__The problem__. Please repeat the lines below exactly. Begin with the line containing "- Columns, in" and go on through the line containing "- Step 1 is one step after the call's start".

Recorded data
=======

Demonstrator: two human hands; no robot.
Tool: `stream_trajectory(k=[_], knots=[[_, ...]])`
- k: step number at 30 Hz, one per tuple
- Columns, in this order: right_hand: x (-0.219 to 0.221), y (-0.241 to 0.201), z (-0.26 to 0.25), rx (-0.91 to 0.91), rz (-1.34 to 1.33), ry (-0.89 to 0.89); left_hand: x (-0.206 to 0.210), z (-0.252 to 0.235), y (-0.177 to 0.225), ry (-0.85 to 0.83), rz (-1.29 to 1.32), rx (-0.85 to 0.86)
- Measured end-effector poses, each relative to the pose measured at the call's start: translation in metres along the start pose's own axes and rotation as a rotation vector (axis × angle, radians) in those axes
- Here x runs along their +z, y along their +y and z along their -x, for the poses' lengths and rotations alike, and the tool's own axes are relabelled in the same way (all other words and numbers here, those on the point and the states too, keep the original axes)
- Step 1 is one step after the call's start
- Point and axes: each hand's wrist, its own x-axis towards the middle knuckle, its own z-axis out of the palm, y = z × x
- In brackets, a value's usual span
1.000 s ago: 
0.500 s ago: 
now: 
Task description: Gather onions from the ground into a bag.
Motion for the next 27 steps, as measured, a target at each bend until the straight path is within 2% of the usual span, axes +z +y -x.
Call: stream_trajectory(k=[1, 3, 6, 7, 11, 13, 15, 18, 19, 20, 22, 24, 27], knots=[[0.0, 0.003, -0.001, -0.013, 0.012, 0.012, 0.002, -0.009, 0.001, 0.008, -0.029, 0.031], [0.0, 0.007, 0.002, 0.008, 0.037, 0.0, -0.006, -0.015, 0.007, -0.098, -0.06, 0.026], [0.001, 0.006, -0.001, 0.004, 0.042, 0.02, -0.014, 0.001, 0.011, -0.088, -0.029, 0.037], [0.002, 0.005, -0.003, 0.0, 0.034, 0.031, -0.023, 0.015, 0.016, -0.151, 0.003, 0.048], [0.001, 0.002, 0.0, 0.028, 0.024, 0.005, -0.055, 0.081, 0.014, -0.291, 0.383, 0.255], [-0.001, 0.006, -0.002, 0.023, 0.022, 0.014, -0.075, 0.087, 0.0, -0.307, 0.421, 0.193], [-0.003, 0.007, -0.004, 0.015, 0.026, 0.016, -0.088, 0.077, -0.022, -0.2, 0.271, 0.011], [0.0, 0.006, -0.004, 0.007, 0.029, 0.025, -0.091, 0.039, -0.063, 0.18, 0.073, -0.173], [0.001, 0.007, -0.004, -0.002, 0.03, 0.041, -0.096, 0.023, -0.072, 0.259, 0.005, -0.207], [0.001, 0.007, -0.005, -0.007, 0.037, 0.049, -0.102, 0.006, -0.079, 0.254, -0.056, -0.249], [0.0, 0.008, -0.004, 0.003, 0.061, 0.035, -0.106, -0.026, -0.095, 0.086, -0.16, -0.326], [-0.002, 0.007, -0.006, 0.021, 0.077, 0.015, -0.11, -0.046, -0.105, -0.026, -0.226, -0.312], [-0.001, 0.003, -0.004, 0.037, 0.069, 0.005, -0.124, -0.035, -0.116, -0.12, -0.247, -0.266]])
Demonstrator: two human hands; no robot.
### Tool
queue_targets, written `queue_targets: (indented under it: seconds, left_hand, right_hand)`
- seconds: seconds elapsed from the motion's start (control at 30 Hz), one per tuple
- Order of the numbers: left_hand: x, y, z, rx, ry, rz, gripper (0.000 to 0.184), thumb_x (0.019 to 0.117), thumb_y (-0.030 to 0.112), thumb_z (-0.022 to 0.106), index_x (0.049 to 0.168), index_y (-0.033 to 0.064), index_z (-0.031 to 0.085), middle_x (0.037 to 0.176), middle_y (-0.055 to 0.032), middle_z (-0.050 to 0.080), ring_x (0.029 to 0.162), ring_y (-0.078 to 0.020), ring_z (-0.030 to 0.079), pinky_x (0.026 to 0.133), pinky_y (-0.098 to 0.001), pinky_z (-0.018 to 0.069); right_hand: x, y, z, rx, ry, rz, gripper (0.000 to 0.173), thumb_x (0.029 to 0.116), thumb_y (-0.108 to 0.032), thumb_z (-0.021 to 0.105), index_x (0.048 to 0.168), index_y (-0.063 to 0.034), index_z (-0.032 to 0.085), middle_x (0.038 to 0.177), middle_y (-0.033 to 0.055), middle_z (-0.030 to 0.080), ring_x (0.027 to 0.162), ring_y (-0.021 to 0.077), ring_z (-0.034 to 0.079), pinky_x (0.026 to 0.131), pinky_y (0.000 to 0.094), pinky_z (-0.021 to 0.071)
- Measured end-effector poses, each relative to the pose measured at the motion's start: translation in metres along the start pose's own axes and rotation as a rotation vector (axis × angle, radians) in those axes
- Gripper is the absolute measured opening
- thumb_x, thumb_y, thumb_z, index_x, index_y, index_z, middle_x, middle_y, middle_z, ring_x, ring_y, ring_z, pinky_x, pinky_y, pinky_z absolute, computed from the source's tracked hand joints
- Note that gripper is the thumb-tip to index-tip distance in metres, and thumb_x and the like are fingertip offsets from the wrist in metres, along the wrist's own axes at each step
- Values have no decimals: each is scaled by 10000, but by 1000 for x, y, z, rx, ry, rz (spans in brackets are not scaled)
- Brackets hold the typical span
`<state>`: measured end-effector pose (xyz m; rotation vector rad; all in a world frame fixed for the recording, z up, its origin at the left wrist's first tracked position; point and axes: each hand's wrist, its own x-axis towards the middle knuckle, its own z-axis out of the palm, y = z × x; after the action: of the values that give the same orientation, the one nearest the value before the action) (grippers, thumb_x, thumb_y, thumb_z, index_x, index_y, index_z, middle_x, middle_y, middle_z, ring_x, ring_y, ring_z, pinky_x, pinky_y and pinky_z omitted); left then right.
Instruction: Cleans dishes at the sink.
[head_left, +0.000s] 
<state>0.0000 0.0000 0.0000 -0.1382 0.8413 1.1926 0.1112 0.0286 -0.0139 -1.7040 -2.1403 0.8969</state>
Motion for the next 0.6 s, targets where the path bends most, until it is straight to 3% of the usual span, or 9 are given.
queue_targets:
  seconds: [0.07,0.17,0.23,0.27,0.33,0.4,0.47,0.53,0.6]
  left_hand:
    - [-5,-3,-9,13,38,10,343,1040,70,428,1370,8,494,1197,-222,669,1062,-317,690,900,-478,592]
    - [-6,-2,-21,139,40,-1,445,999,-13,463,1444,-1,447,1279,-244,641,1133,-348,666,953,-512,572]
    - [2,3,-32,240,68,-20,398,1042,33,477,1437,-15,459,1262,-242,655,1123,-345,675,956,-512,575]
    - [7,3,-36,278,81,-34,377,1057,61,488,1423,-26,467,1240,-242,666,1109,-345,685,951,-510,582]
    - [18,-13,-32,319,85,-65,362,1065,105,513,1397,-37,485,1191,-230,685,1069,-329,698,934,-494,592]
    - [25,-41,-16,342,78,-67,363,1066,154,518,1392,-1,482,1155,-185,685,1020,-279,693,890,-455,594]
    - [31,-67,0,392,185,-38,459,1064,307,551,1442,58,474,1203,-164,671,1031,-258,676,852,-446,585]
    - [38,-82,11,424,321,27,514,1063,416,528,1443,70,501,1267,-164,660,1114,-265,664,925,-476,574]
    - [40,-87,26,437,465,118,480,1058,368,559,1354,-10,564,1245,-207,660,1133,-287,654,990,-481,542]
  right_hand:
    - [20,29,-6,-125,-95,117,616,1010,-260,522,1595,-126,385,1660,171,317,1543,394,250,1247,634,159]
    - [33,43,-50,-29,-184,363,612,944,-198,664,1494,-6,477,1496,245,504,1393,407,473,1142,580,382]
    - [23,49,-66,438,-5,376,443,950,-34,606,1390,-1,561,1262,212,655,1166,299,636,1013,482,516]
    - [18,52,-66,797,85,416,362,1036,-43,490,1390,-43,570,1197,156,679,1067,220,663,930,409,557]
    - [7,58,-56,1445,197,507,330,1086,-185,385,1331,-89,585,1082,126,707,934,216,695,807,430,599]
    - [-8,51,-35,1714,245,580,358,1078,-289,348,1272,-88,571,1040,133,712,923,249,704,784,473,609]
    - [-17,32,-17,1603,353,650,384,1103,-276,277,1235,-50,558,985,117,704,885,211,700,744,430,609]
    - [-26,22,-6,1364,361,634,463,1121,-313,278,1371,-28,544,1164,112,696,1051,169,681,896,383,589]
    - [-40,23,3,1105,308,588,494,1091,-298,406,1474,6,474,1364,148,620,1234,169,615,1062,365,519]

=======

__Solved exercise__.
- Columns, in this order: right_hand: x (-0.219 to 0.221), y (-0.241 to 0.201), z (-0.26 to 0.25), rx (-0.91 to 0.91), rz (-1.34 to 1.33), ry (-0.89 to 0.89); left_hand: x (-0.206 to 0.210), z (-0.252 to 0.235), y (-0.177 to 0.225), ry (-0.85 to 0.83), rz (-1.29 to 1.32), rx (-0.85 to 0.86)
- Measured end-effector poses, each relative to the pose measured at the call's start: translation in metres along the start pose's own axes and rotation as a rotation vector (axis × angle, radians) in those axes
- Here x runs along their +z, y along their +y and z along their -x, for the poses' lengths and rotations alike, and the tool's own axes are relabelled in the same way (all other words and numbers here, those on the point and the states too, keep the original axes)
- Step 1 is one step after the call's start

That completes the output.